Saat ini, Pelabuhan Paotere telah dijadikan sebagai kawasan pariwisata. Diharapkan mampu menarik wistawan untuk berkunjung ke pelabuhan ini. Untuk mereliasasikan itu, Pemerintah kota Makassar melakukan penataan dermaga yang lebih baik, dengan melakukan penambahan luasan dermaga, sehingga kapal-kapal yang bersandar di Pelabuhan Paotere tertata lebih baik. Kendati demikian, Paotere tetap difungsikan menjadi pelabuhan rakyat, melayani kapal-kapal kecil dan tradisonal lainnya.
Dinas Kebudayaan dan Pariwisata Kota Makassar menjadikan Paotere sebagai salah satu objek wisata. Paotere gencar dipromosikan melalui website, brosur, serta promosi lainnya.

Sajian Seafood di RM Paotere

Makassar terkenal dengan sajian kulinernya, khususnya hasil olahan laut atau seafood. Kata para pendatang, kalau ke Makassar dan belum sempat menikmati seafood, sama saja belum sah berkunjung ke “Kota Daeng”. Di Makassar, banyak warung makan yang menyediakan hasil olahan laut yang bisa menggoyang lidah.
Saat berkunjung ke Pelabuhan Paotere, pastikan mampir ke salah satu rumah makan yang menyajikan menu seafood. Salah satu rumah makan favorit adalah RM Paotere milik Haji Tawakkal. Warung makan ini sudah sangat terkenal dan sering dikunjungi banyak petinggi negara, mulai gubernur, menteri, legislator, presiden, dan wakil presiden. Jika ke Makassar, Mantan Presiden SBY pasti menginjakkan kaki di RM Paotere.
Awalnya hanya satu warung kecil di sebuah ruko selebar lima meter di bilangan Pelabuhan Paotere, dekat pelabuhan rakyat di sisi barat Kota Makassar. Rumah makan ini kemudian membesar dan mengambil tempat di dua ruko. Tatanan meja di dalamnya sederhana, hanya meja panjang yang dipasang berderet dengan kursi plastik.
Sekarang rumah makan ini makin membesar dan membuka cabang di beberapa tempat, salah satunya dalam kawasan Bandara Sultan Hasanuddin. Kendati demikian, RM Paotere yang lama masih menjadi tujuan favorit, karena suasananya yang masih sederhana.
Di depan warung ada pembakaran ikan yang cukup besar. Di atas pembakaran ikan inilah ikan-ikan segar dibakar. Pengunjung bebas memilih jenis ikan yang akan disantap. Sebelum masuk dalam warung, pengunjung dipersilakan memilih ikan yang ingin cicipi.
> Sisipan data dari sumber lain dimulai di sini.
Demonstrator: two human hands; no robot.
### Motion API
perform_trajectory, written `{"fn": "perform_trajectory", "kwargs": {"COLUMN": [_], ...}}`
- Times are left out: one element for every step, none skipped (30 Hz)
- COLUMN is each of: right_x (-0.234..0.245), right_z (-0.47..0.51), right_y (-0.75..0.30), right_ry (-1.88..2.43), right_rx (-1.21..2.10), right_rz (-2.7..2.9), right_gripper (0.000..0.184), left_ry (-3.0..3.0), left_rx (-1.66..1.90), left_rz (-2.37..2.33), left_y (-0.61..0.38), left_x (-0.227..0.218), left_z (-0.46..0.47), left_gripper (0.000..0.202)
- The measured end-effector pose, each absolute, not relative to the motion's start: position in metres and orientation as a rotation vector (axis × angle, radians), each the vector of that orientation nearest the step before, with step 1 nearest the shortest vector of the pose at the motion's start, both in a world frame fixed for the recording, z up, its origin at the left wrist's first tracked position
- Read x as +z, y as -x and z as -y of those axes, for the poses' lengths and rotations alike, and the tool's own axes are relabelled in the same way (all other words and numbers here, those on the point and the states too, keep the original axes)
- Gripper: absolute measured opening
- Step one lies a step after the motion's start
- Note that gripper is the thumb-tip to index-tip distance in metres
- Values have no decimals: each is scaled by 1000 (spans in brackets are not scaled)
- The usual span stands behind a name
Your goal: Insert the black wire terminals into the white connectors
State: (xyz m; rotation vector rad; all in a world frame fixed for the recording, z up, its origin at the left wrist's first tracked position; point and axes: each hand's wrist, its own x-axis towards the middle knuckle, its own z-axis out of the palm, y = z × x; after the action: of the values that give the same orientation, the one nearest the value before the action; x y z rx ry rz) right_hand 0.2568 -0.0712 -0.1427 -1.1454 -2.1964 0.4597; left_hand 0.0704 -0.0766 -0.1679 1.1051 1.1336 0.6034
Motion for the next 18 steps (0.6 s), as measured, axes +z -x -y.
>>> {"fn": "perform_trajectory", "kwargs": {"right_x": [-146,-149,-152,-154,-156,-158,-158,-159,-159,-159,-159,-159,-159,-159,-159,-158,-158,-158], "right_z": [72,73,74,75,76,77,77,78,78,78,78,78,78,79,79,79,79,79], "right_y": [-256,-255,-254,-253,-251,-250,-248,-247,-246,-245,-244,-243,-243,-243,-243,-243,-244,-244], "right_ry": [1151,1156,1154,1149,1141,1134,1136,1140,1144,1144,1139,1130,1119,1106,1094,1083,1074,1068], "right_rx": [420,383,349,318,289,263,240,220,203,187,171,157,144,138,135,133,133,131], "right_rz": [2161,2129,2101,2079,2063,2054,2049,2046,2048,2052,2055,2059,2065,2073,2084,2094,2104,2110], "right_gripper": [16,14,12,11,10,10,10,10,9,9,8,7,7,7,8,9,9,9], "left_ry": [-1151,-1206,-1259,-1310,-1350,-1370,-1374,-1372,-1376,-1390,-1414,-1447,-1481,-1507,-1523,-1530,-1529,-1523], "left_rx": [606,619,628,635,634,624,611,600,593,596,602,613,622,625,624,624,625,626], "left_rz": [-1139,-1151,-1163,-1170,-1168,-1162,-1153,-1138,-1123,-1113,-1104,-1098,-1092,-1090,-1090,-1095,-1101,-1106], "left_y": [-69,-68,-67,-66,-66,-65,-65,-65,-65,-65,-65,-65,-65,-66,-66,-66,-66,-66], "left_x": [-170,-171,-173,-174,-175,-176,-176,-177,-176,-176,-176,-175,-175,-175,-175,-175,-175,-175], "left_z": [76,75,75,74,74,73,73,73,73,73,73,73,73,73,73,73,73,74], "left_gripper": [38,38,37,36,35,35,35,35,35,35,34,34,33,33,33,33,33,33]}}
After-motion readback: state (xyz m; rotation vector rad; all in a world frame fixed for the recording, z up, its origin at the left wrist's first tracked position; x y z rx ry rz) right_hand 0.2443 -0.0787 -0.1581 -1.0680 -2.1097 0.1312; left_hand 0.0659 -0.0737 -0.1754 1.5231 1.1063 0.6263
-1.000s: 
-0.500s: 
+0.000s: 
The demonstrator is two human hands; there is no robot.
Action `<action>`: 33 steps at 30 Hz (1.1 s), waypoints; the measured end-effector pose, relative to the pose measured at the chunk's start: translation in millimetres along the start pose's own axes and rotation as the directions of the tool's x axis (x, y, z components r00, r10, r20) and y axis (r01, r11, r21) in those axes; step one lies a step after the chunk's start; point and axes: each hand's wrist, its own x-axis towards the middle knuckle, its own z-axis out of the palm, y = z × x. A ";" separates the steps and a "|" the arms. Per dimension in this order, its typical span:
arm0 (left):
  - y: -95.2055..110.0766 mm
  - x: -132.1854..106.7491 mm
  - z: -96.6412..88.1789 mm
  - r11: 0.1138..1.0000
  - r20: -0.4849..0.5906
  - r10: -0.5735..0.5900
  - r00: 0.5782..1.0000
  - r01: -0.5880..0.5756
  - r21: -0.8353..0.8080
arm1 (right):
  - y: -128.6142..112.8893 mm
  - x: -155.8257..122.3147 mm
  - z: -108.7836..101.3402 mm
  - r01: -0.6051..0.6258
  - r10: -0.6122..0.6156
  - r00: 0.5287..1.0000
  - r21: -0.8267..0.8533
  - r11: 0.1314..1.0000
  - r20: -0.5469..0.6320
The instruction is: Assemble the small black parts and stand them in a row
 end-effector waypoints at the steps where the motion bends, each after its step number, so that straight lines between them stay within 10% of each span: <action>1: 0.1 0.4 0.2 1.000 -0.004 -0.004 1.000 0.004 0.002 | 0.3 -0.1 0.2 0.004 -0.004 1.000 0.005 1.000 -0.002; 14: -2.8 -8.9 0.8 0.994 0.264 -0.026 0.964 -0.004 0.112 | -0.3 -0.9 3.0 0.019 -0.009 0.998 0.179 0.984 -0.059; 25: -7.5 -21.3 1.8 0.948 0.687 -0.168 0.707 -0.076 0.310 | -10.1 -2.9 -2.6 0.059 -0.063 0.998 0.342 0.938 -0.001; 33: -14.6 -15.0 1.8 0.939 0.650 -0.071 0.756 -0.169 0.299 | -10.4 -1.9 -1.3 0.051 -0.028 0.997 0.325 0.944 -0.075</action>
Yang istimewa dari rumah makan ini adalah sayur santannya. Seperti umumnya warung makan seafood tradisional di Makassar, sayur santan adalah teman makan ikan. Sayur santan ini berisi kacang panjang, kol, dan tomat hijau. Sederhana, tetapi rasanya luar biasa.
Ciri khas lain dari rumah makan ini adalah minumannya. Semua jenis minuman yang dipesan akan disediakan dalam gelas kaca berukuran besar. Soal harga, RM Paotere adalah salah satu warung makan berkualitas dengan harga yang terjangkau.